What the exercise asks: Set down the lines of the data exactly, starting at the first and stopping after the line containing "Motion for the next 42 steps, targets".

Data for the task:
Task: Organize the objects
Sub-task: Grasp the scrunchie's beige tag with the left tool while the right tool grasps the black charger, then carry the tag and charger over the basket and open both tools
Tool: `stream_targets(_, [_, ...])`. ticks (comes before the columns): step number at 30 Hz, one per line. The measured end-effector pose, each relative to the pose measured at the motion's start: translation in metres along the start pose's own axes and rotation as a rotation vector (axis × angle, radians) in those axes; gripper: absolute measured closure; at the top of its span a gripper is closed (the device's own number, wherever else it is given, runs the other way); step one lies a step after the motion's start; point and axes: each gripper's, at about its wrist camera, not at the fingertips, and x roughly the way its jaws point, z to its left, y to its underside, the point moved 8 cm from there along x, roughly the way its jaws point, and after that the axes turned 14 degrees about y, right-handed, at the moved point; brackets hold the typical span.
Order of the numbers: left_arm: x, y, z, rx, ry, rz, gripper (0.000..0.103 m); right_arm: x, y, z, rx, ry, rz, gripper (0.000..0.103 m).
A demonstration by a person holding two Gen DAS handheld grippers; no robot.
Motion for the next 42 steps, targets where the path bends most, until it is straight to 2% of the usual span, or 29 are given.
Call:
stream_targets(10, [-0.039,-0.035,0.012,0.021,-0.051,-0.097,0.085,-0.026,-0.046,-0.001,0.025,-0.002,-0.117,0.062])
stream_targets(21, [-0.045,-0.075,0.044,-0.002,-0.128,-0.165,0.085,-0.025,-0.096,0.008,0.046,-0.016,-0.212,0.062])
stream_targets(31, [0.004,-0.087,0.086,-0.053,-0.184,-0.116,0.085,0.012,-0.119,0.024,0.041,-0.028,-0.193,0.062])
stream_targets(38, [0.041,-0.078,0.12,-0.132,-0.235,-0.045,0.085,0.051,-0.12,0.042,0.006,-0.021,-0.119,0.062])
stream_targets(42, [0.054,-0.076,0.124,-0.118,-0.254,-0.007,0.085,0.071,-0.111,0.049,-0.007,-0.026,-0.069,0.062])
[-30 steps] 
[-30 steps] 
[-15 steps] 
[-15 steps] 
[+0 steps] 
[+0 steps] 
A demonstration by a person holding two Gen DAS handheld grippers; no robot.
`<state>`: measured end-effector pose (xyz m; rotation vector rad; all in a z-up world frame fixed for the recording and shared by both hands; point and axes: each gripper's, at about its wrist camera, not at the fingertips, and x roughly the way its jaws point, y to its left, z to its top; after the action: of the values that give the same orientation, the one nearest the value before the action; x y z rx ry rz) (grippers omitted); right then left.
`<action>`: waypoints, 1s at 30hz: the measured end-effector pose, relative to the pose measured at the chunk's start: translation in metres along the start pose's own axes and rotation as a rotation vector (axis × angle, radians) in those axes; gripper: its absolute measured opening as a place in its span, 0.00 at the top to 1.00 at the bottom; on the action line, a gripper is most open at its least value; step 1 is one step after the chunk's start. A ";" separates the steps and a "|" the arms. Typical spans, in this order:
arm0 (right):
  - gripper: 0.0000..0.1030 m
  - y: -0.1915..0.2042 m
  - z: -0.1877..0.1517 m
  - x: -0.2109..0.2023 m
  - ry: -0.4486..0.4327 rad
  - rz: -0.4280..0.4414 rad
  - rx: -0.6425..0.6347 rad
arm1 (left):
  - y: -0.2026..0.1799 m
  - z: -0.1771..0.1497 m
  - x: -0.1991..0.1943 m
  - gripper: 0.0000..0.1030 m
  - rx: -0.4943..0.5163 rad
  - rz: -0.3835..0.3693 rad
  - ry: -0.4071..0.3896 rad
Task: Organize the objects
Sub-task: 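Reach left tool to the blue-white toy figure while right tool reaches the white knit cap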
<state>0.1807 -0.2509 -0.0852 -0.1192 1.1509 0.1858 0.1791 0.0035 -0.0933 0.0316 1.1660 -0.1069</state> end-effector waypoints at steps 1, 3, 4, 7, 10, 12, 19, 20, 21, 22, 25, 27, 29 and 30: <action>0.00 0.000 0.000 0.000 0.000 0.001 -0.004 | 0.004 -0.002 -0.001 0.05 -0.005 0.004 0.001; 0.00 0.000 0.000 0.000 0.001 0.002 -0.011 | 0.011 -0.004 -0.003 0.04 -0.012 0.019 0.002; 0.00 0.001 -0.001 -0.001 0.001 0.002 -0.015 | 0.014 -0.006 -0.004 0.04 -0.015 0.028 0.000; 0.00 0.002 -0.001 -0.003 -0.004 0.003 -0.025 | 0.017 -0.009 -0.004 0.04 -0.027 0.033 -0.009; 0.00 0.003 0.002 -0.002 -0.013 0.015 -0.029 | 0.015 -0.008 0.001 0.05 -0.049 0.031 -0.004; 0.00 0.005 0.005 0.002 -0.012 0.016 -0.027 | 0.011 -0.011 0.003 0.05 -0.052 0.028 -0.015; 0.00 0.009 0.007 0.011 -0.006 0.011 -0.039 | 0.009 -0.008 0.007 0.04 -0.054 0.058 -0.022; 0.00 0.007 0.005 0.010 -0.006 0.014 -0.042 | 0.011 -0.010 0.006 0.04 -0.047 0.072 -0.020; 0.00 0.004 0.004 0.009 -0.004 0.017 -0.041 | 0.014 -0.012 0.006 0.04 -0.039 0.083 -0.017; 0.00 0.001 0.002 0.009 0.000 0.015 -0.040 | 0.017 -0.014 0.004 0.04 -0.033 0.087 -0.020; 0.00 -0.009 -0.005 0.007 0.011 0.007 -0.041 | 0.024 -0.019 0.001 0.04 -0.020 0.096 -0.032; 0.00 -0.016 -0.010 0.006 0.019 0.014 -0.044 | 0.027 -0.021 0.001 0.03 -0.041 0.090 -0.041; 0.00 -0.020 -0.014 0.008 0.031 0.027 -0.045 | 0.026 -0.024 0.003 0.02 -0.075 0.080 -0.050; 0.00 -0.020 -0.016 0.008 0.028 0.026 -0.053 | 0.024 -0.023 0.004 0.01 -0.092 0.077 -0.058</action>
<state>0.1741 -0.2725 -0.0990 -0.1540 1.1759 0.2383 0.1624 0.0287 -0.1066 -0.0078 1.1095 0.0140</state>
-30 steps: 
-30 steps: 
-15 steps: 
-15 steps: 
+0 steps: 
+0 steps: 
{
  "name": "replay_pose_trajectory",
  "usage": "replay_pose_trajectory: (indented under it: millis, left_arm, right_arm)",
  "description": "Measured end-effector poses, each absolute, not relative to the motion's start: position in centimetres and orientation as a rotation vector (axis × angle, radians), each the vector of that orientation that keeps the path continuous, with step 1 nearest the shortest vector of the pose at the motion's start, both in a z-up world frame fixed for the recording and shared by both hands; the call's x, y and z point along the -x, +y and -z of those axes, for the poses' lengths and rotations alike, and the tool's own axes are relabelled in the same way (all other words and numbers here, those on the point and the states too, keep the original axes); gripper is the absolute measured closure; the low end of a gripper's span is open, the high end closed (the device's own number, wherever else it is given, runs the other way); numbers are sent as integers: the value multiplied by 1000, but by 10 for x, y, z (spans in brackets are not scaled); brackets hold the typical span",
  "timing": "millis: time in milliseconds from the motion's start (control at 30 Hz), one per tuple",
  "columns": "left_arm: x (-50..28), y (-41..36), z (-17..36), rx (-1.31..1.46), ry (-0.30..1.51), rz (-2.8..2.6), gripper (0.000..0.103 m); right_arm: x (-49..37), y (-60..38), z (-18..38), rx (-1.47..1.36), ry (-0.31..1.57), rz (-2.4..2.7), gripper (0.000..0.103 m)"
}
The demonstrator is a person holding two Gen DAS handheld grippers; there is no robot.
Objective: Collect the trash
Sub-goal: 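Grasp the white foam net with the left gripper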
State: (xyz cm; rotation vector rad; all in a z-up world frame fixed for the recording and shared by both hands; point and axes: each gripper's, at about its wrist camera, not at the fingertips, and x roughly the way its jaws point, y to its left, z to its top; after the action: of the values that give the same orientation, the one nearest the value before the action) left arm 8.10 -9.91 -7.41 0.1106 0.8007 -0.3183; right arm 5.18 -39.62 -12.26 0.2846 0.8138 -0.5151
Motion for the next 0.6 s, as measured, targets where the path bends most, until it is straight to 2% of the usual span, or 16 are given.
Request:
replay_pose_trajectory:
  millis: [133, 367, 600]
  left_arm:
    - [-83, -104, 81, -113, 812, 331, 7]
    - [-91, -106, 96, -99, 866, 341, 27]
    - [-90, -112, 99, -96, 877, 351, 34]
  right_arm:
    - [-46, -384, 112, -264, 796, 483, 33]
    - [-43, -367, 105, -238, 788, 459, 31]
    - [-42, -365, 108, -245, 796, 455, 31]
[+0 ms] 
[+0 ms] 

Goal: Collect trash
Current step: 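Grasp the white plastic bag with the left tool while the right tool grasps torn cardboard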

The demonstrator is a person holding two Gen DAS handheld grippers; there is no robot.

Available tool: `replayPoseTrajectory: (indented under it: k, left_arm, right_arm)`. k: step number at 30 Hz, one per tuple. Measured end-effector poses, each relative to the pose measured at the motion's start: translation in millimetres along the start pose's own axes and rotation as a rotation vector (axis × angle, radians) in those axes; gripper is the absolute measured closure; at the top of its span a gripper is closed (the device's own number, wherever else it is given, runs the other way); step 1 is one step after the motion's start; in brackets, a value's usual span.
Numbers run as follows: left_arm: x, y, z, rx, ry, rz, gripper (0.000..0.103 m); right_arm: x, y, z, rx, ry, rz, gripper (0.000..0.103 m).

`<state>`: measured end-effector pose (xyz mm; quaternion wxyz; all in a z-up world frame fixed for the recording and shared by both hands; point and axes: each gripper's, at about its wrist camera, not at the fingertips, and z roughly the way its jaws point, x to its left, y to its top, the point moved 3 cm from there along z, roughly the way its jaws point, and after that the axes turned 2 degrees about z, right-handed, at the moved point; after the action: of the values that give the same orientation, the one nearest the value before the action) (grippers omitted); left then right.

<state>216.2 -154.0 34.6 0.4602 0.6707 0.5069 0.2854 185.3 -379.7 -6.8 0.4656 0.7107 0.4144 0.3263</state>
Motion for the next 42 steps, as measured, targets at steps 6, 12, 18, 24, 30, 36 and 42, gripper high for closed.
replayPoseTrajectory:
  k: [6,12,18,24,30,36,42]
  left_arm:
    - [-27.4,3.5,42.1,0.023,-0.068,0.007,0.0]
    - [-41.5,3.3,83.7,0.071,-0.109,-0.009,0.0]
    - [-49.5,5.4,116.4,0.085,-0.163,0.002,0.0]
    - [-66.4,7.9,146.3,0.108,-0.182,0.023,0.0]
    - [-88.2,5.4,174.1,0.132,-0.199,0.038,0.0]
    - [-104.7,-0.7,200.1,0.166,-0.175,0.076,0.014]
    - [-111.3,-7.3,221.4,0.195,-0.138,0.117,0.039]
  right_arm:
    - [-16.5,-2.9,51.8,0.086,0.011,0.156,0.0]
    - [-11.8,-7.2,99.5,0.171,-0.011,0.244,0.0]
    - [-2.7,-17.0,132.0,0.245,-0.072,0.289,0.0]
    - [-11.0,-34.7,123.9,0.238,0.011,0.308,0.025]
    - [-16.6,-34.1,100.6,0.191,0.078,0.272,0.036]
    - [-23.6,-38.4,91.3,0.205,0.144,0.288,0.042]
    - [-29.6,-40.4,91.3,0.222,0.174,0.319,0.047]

Completed exercise:
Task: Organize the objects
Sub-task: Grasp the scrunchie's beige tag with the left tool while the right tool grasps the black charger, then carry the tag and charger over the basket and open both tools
Tool: `stream_targets(_, [_, ...])`. ticks (comes before the columns): step number at 30 Hz, one per line. The measured end-effector pose, each relative to the pose measured at the motion's start: translation in metres along the start pose's own axes and rotation as a rotation vector (axis × angle, radians) in those axes; gripper: absolute measured closure; at the top of its span a gripper is closed (the device's own number, wherever else it is given, runs the other way); step one lies a step after the motion's start; point and axes: each gripper's, at about its wrist camera, not at the fingertips, and x roughly the way its jaws point, z to its left, y to its underside, the point moved 8 cm from there along x, roughly the way its jaws point, and after that the axes turned 14 degrees about y, right-handed, at the moved point; brackets hold the typical span.
Order of the numbers: left_arm: x, y, z, rx, ry, rz, gripper (0.000..0.103 m); right_arm: x, y, z, rx, ry, rz, gripper (0.000..0.103 m).
A demonstration by a person holding two Gen DAS handheld grippers; no robot.
Motion for the next 42 steps, targets where the path bends most, until it is straight to 2% of the usual span, or 29 are given.

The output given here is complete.